Should you cycle creatine?
No. Creatine doesn't stop working over time and doesn't require cycling. It's not a stimulant, not a hormone, and your receptors don't downregulate. Continuous daily use is both safer and simpler.
Ignore the hype around fancy creatine forms. Creatine HCl, Kre-Alkalyn, creatine ethyl ester, magnesium creatine chelate, none of them outperform creatine monohydrate in head-to-head studies. They cost 3-10x more and do the same thing. Buy monohydrate.
Myths, comprehensively debunked
"Creatine damages your kidneys"
False. This myth originated from a misreading of creatinine, a waste product of creatine metabolism that's used to assess kidney function. Creatine supplementation slightly raises serum creatinine, which looks like kidney dysfunction on lab tests, but isn't. Actual kidney function (measured properly by cystatin C or iohexol clearance) is unaffected. Multi-year studies in athletes and older adults show no impact on kidney health.

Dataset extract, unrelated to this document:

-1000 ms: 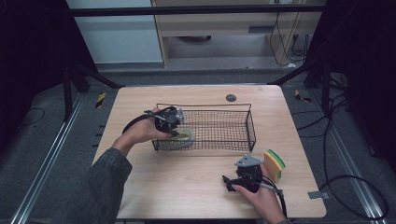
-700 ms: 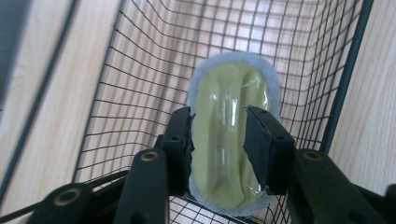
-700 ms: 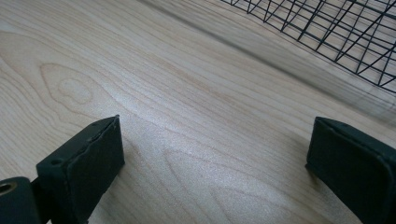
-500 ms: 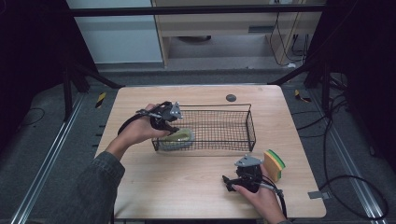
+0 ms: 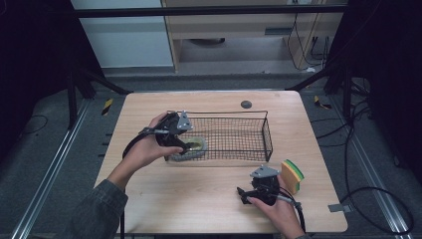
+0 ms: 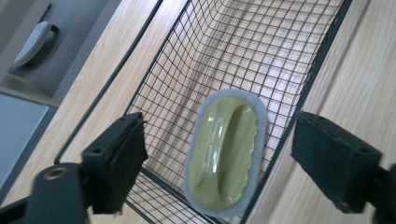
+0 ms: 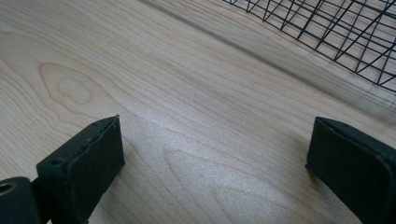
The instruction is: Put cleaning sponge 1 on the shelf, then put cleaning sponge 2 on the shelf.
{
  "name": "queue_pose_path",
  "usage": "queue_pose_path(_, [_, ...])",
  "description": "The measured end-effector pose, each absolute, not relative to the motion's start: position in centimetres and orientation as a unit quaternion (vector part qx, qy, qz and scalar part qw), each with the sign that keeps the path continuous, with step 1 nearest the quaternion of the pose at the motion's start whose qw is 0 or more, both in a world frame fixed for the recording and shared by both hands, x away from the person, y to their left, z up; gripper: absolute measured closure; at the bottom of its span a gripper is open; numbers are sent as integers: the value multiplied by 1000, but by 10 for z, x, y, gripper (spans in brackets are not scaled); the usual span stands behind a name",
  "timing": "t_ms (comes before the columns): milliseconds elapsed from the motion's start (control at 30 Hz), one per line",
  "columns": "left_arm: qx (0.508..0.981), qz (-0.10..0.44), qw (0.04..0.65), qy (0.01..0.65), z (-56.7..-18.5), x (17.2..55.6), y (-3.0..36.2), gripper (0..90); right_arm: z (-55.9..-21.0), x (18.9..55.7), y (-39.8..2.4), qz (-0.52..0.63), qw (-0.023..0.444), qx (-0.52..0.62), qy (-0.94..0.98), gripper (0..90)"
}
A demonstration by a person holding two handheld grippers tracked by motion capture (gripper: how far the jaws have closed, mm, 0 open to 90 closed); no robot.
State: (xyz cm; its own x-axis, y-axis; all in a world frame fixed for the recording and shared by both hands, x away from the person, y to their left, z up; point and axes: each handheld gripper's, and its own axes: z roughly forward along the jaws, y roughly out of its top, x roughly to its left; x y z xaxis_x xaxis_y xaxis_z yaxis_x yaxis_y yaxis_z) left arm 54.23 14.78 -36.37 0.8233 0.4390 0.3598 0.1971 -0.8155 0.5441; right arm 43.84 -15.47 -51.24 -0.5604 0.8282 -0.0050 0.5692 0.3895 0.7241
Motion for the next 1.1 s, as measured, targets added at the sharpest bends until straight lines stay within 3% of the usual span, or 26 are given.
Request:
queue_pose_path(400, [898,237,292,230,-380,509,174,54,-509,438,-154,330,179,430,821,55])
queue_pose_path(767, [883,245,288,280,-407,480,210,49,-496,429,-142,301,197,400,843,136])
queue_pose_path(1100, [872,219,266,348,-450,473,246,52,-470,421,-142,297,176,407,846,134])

"Creatine causes hair loss"
Based on a single study from 2009 in 20 college rugby players that showed a small elevation in DHT after 3 weeks of loading. No replication since. Dozens of longer-term studies have found no effect on hair. If you're genetically predisposed to male-pattern baldness, creatine is unlikely to be the accelerant.
"Creatine makes you bloated or fat"
Creatine draws water into muscle cells (intracellular water), not under the skin (extracellular, which is what "bloated" looks like). You will see a 2-4 lb weight gain in the first few weeks, that's water in muscle, not fat, and it's generally a good thing for strength and aesthetics.
"Creatine is a steroid"
Absolutely not. Creatine is a non-hormonal, non-stimulant amino acid derivative. It's nothing like anabolic steroids in structure, mechanism, or effect.
"Women shouldn't take creatine"
Women respond to creatine the same way men do. The "women will get bulky" myth is the same baseless claim made about every lifting-related intervention. The actual effect in women is the same as in men: better strength, better body composition, better cognitive function. Women may benefit from creatine more during peri/menopause, when muscle and cognitive support matter most.
"You need to take creatine with sugar"
Old bro-science. Insulin does slightly improve creatine uptake, but the effect is negligible with daily supplementation, saturation happens either way within a few weeks. Take it however is convenient.
Who should take creatine?
- Anyone lifting weights. If you train, you benefit.
- Older adults especially those concerned about sarcopenia or cognitive function
- Vegetarians/vegans who get no dietary creatine
- Athletes in any power/speed sport
- Anyone who is frequently sleep-deprived (shift workers, new parents)
- Anyone managing a demanding cognitive workload, the brain benefits are real
Who shouldn't?
People with pre-existing kidney disease should check with a provider before starting. Otherwise, creatine's safety profile is extraordinary, the longest-running studies show no issues in healthy adults after 5+ years of continuous use.
Lock in the fundamentals
Creatine is a foundation. On top of it: protein, training, sleep, and, for many adults, hormone optimization. OPTML evaluates all of them together.
Get evaluatedThe bottom line
5g of creatine monohydrate daily, from any reputable brand, is the single most evidence-backed supplement available. It's cheap, safe, effective, and works for essentially everyone who trains or wants to preserve muscle and cognitive function into older age. If you're not taking it, start. If you're taking something fancier than monohydrate, switch.